● Task brief
Work out how many lines of the material contain the string "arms". Respond with the number only.

● Materials provided

+ + + +

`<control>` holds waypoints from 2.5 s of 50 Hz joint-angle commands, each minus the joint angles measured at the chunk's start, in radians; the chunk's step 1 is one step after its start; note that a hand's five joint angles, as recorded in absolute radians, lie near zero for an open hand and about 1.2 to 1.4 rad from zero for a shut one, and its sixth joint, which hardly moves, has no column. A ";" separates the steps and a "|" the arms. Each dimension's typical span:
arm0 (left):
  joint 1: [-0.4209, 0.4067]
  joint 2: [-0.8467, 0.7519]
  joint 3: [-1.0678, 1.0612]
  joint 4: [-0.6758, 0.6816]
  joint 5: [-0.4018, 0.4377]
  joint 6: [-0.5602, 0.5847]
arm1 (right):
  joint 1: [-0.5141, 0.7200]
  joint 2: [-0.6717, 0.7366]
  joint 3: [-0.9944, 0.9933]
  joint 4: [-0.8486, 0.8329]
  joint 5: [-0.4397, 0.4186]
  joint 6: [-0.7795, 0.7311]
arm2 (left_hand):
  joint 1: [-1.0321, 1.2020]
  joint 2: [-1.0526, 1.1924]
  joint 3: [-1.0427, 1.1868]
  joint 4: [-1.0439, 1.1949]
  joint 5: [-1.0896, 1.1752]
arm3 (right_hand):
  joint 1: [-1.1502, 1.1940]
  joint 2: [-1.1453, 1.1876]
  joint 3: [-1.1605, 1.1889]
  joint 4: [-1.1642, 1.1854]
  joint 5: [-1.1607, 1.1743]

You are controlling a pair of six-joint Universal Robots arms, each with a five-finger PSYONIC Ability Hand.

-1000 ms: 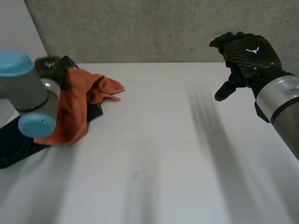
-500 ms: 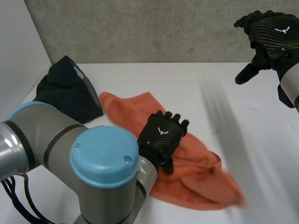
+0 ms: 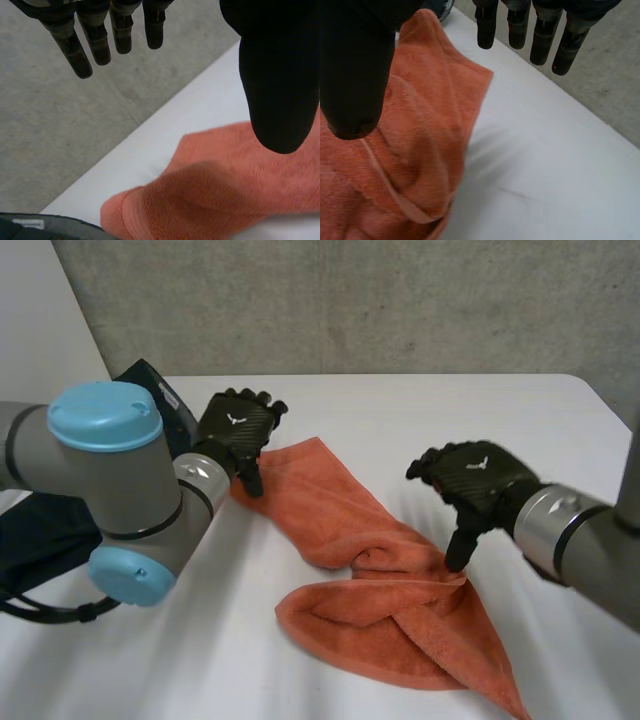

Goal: Fold the laundry.

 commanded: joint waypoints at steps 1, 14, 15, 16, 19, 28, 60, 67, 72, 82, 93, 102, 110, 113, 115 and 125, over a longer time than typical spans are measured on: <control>0.029 -0.152 0.077 0.004 0.062 0.116 | 0.023 0.057 0.107 -0.199 0.070 0.090 | 0.015 0.006 0.000 0.008 -0.010 | -0.020 -0.042 -0.038 -0.057 -0.056; 0.095 -0.346 0.262 0.004 0.063 0.263 | 0.022 0.236 0.052 -0.218 0.060 0.154 | 0.290 0.282 0.275 0.284 0.265 | 0.362 0.341 0.345 0.326 0.326; 0.095 -0.351 0.270 0.004 0.062 0.263 | 0.023 0.244 0.048 -0.221 0.060 0.154 | 0.352 0.343 0.337 0.345 0.327 | 0.424 0.403 0.407 0.387 0.388; 0.095 -0.356 0.278 0.002 0.062 0.263 | 0.023 0.253 0.044 -0.224 0.060 0.154 | 0.448 0.440 0.434 0.442 0.424 | 0.523 0.502 0.506 0.487 0.488; 0.095 -0.363 0.293 -0.001 0.062 0.265 | 0.023 0.285 0.018 -0.239 0.057 0.151 | 0.854 0.845 0.839 0.847 0.829 | 0.964 0.943 0.947 0.927 0.928; 0.072 -0.330 0.331 0.010 0.045 0.254 | 0.016 0.374 -0.241 -0.234 0.070 0.131 | 1.200 1.192 1.186 1.194 1.176 | 1.201 1.180 1.184 1.165 1.166; -0.024 0.509 -0.130 -0.188 -0.127 -0.039 | -0.038 -0.047 -0.413 0.226 0.052 -0.329 | 1.200 1.192 1.186 1.194 1.176 | 1.201 1.180 1.184 1.165 1.166; -0.040 0.491 -0.138 -0.214 -0.131 -0.083 | -0.039 -0.049 -0.421 0.186 -0.014 -0.315 | 1.200 1.192 1.186 1.194 1.176 | 1.201 1.180 1.184 1.165 1.166; -0.031 0.360 -0.118 -0.214 -0.136 -0.096 | -0.036 0.081 -0.429 0.076 -0.020 -0.267 | 1.200 1.192 1.186 1.194 1.176 | 1.201 1.180 1.184 1.165 1.166; 0.020 0.057 -0.061 -0.151 -0.219 -0.097 | 0.002 0.339 -0.450 -0.110 -0.005 -0.200 | 1.200 1.192 1.186 1.194 1.176 | 1.201 1.180 1.184 1.165 1.166; 0.035 -0.037 -0.037 -0.053 -0.289 -0.086 | 0.019 0.502 -0.485 -0.420 0.152 -0.154 | 0.024 0.015 0.009 0.018 -0.001 | -0.020 -0.042 -0.038 -0.057 -0.056; 0.028 0.182 -0.211 -0.058 -0.283 -0.085 | 0.011 0.276 -0.377 -0.291 0.185 -0.148 | 0.070 0.062 0.056 0.064 0.046 | -0.020 -0.042 -0.038 -0.057 -0.056; 0.023 0.354 -0.461 -0.064 -0.274 -0.071 | 0.007 0.128 -0.153 -0.038 0.097 -0.169 | 0.267 0.259 0.252 0.261 0.243 | -0.020 -0.042 -0.038 -0.057 -0.056; 0.034 0.377 -0.547 -0.059 -0.247 -0.016 | 0.007 0.078 -0.038 -0.023 0.039 -0.175 | 0.276 0.268 0.261 0.270 0.251 | -0.020 -0.042 -0.038 -0.057 -0.056; 0.043 0.371 -0.576 -0.043 -0.233 0.009 | 0.007 0.052 0.042 -0.041 -0.003 -0.175 | 0.276 0.268 0.261 0.270 0.251 | -0.020 -0.042 -0.038 -0.057 -0.056; 0.094 0.229 -0.569 0.123 -0.196 0.021 | -0.023 -0.008 0.277 -0.217 -0.034 -0.163 | 0.376 0.367 0.361 0.369 0.351 | -0.020 -0.042 -0.038 -0.057 -0.056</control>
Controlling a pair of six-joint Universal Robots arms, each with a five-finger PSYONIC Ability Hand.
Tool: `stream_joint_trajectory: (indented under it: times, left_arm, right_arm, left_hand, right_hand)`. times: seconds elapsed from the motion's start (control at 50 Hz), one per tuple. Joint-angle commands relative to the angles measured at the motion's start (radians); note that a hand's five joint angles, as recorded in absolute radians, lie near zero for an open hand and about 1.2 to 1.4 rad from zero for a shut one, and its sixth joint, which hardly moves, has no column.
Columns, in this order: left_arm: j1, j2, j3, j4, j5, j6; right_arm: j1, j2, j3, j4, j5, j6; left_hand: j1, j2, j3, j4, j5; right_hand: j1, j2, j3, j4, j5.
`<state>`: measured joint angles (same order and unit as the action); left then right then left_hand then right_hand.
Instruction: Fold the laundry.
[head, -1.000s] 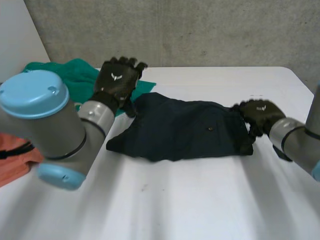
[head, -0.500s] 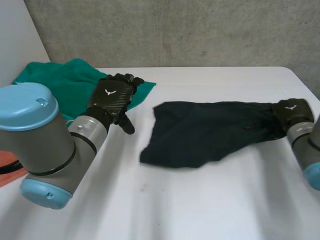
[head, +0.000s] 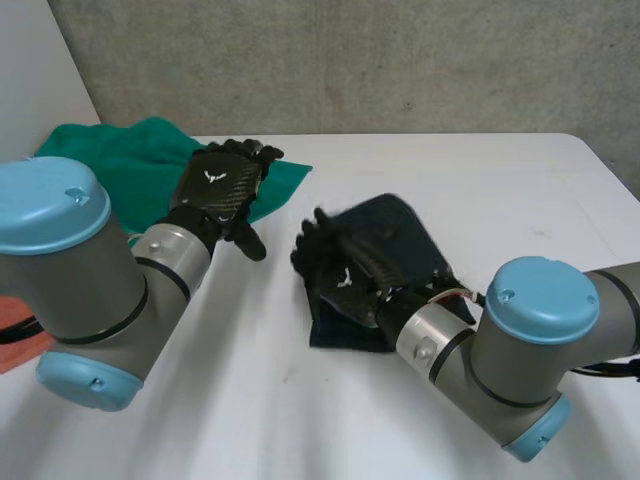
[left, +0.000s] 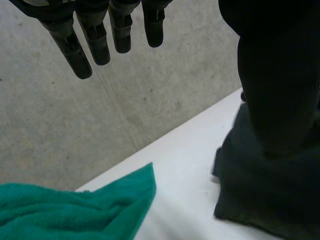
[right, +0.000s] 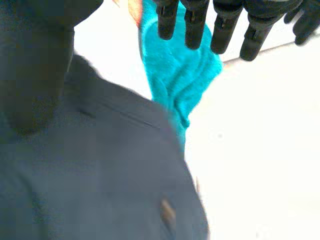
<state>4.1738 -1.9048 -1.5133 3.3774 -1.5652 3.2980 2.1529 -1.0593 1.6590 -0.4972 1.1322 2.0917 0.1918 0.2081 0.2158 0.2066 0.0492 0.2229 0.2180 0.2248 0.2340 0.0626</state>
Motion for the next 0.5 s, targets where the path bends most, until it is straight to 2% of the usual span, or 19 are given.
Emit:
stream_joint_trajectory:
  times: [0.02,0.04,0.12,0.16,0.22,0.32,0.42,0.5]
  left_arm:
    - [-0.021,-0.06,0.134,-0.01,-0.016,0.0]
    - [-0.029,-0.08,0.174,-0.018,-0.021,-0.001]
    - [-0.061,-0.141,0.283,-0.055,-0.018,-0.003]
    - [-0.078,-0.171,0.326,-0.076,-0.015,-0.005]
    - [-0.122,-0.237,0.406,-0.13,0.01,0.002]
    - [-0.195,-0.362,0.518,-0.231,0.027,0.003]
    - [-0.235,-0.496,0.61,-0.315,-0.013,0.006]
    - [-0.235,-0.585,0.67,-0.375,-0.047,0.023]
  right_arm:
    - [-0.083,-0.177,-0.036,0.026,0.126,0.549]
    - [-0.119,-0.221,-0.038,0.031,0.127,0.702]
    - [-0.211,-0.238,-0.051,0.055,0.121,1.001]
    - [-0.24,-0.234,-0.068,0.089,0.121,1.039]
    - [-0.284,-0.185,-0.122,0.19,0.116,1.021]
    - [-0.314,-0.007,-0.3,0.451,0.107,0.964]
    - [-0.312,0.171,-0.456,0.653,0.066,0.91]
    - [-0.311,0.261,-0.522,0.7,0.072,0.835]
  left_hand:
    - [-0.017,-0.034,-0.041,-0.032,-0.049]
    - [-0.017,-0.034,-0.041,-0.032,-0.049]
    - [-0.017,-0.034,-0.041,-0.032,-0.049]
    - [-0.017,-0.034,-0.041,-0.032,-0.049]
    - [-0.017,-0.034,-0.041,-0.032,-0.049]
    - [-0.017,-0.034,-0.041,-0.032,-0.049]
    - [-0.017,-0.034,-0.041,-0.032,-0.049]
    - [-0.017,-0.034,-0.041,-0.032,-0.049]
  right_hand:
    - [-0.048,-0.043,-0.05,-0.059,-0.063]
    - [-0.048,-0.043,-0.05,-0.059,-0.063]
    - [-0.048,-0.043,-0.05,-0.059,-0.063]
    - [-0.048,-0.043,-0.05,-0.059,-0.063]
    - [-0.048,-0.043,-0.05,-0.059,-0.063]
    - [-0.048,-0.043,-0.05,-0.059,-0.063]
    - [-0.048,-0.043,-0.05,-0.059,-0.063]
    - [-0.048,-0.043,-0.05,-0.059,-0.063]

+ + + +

● Completed task
3